> _PROBLEM DESCRIPTION_:
Search each line below for the word "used" and list those that contain it.

************

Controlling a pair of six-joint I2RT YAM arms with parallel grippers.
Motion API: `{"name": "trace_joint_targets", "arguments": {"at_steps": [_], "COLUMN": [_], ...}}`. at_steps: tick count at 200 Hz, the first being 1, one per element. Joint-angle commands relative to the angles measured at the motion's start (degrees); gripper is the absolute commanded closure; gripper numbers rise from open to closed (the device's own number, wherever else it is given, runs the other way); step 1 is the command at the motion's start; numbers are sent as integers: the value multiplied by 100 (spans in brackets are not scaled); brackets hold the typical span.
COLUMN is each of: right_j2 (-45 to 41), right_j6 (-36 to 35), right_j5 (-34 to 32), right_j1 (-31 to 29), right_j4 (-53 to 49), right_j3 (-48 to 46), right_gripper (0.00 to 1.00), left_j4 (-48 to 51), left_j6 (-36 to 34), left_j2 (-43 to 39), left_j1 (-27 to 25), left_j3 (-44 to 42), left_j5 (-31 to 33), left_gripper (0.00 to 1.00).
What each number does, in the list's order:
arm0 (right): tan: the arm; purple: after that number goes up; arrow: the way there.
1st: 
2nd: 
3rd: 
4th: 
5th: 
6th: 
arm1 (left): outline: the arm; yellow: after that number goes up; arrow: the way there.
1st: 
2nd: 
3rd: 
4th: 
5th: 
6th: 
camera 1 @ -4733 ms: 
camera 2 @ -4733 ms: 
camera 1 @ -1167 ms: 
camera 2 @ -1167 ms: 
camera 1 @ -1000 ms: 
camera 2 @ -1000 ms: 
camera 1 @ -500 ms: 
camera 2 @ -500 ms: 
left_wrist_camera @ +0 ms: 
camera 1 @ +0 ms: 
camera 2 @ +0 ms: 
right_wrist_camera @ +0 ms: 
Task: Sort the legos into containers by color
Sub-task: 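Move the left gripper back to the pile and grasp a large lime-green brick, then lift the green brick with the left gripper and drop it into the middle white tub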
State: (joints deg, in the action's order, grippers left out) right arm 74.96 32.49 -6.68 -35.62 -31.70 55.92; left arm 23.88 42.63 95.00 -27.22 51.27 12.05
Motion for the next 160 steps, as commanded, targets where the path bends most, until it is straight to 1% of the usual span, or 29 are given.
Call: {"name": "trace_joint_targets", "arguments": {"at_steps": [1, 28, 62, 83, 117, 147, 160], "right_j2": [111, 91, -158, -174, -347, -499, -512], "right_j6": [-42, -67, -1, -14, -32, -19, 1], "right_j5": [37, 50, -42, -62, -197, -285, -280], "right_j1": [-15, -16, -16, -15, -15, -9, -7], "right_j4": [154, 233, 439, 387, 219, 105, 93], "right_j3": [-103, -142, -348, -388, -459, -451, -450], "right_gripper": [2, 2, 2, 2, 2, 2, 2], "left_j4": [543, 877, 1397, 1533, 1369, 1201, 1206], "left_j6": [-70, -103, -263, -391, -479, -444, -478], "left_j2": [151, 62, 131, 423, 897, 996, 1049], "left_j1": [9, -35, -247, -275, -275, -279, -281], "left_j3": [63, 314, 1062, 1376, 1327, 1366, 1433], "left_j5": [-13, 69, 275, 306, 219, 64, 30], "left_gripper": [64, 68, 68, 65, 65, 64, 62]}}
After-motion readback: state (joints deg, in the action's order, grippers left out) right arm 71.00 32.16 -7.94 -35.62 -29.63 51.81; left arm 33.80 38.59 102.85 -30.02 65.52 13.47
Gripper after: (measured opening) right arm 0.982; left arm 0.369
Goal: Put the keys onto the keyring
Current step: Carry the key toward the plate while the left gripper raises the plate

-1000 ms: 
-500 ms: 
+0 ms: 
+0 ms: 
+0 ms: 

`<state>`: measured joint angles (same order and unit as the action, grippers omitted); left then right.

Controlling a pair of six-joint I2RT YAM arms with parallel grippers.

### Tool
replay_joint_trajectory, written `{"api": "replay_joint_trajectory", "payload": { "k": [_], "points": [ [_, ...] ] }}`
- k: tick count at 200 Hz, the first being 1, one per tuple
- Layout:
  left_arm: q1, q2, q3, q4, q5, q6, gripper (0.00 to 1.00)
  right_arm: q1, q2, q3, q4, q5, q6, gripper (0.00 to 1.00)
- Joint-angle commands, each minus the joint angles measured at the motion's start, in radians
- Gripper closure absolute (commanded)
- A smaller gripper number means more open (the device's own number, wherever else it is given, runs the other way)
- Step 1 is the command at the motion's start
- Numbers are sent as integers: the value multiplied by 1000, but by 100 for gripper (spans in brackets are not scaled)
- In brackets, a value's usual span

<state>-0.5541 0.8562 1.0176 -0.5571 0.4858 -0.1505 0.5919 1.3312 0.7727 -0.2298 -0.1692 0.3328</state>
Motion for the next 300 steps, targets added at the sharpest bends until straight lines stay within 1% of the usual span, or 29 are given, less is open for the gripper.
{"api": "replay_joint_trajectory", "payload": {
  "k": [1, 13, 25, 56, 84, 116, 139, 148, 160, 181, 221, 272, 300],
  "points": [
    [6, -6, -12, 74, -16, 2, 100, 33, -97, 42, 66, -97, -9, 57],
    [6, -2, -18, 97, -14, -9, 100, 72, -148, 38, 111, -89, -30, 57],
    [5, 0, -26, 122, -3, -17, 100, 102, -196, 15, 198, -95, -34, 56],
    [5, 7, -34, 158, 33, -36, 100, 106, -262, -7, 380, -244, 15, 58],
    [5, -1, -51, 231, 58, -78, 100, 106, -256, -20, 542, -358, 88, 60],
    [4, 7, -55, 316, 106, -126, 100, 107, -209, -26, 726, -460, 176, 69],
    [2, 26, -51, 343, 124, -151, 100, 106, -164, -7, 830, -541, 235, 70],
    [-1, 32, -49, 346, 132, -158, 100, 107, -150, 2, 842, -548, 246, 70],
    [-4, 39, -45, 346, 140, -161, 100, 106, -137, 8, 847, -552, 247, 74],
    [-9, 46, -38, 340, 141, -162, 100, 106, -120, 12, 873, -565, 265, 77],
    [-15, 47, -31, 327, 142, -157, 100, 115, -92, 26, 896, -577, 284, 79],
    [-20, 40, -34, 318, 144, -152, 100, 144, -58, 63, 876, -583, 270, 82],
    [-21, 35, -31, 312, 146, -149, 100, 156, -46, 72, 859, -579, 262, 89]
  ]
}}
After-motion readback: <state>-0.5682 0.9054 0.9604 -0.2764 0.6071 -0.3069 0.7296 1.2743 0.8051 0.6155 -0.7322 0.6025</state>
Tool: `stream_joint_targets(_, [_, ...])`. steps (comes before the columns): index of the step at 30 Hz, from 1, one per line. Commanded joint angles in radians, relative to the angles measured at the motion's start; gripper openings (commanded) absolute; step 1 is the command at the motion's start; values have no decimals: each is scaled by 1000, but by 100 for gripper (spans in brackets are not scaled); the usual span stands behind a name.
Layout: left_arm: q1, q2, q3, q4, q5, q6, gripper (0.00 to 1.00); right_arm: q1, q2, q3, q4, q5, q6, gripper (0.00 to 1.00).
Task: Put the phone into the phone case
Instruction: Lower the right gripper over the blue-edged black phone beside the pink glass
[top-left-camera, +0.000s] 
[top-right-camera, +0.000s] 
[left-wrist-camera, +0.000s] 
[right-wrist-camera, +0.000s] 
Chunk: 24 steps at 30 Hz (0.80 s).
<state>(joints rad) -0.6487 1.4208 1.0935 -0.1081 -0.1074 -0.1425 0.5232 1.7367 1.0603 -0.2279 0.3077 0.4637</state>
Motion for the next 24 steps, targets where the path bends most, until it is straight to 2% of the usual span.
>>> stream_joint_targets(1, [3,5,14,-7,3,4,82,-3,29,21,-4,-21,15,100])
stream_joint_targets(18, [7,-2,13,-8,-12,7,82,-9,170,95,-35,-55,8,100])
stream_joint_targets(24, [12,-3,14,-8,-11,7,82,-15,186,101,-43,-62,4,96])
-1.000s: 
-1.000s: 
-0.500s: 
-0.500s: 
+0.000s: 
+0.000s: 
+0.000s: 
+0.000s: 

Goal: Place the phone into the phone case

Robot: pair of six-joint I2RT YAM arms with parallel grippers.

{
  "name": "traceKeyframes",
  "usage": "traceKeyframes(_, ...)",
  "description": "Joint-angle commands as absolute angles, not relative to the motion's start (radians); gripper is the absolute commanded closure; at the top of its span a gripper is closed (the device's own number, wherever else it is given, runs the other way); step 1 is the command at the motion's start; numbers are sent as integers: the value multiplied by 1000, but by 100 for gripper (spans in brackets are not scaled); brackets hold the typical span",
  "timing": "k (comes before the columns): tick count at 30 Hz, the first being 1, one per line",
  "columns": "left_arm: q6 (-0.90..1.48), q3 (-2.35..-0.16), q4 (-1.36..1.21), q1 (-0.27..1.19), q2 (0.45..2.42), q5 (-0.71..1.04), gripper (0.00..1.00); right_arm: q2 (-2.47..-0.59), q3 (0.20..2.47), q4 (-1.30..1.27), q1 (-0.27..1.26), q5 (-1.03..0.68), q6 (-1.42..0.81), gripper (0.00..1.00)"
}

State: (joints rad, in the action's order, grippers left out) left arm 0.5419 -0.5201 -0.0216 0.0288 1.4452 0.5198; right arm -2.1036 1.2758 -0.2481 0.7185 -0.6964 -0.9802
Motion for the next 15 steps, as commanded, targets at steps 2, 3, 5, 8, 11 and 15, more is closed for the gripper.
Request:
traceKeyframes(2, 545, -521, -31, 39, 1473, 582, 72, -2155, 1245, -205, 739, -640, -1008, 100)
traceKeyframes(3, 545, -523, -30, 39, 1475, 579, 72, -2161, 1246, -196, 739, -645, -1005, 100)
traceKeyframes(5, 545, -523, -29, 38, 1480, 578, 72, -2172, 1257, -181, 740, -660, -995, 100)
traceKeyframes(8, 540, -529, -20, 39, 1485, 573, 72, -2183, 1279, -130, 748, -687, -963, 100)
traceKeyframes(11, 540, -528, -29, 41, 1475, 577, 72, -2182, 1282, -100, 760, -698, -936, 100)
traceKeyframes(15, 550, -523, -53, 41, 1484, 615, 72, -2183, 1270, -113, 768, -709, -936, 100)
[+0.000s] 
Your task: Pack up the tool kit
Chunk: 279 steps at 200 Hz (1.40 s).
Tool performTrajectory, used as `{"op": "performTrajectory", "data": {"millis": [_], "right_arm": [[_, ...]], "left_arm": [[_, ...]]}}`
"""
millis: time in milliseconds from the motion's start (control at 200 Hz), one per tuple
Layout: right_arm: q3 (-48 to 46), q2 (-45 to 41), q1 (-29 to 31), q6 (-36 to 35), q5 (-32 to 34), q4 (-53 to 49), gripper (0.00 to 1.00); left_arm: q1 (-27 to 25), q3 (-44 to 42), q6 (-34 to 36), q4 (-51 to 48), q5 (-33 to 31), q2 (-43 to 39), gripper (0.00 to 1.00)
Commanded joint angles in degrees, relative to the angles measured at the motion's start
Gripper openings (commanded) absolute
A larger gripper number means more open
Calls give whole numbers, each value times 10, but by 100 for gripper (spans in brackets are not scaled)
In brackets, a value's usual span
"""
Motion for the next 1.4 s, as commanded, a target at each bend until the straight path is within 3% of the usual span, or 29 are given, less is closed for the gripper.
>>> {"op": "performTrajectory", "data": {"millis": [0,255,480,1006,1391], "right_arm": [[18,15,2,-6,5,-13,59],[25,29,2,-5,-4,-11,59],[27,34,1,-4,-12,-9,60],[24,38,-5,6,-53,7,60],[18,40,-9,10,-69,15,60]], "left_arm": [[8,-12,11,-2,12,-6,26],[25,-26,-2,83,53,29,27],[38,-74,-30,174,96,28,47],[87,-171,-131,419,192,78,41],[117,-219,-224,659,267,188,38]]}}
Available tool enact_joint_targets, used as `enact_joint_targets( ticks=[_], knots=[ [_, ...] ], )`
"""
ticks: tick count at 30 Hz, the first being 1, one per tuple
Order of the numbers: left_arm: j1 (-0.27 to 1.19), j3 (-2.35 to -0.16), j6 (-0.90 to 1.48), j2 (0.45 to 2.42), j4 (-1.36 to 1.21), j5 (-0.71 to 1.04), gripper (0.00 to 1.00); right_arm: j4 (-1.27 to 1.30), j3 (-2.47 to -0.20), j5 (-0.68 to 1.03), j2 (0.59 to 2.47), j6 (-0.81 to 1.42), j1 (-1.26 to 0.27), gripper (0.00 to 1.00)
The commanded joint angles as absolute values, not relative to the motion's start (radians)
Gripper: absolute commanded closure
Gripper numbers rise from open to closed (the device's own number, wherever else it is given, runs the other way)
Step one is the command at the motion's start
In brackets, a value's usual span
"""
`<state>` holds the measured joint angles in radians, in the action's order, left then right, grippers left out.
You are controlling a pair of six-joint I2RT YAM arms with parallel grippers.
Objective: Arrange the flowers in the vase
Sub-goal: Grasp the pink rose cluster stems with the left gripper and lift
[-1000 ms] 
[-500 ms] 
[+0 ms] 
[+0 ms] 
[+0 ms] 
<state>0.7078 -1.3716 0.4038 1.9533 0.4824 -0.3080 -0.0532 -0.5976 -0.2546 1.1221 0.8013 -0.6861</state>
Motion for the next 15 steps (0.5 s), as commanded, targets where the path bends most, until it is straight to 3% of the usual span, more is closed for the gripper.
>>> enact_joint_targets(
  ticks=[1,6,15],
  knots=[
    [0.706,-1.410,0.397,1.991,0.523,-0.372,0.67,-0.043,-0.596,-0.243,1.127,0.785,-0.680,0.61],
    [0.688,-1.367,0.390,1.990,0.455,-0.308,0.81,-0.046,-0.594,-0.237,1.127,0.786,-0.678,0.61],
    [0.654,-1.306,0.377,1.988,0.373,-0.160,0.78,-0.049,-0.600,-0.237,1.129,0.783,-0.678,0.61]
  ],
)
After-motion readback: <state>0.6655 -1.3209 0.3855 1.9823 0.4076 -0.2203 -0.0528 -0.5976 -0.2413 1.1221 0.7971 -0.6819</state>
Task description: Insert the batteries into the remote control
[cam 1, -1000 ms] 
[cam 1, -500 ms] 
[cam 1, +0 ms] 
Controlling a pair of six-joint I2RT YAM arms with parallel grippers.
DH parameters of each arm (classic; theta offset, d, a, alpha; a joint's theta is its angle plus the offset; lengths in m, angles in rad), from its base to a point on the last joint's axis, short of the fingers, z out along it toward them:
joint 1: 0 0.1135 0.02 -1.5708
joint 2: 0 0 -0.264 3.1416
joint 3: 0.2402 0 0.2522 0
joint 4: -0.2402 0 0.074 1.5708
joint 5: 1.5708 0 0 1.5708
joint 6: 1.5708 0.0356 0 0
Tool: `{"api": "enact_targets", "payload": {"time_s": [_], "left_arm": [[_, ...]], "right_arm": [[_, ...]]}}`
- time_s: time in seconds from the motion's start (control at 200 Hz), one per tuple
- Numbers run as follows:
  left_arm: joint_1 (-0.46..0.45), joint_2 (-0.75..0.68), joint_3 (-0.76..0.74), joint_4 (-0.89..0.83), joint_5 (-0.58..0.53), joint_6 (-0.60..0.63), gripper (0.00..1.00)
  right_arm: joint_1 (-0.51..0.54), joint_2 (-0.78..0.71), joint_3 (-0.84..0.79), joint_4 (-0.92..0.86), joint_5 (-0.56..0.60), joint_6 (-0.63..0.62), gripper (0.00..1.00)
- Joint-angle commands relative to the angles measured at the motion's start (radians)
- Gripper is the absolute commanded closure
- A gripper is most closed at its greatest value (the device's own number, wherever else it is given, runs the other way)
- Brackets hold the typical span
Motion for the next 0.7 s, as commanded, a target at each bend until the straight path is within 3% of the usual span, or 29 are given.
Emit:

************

> _ANSWER SPACE_:
Tool performTrajectory, used as `{"op": "performTrajectory", "data": {"millis": [_], "right_arm": [[_, ...]], "left_arm": [[_, ...]]}}`
Available tool enact_joint_targets, used as `enact_joint_targets( ticks=[_], knots=[ [_, ...] ], )`

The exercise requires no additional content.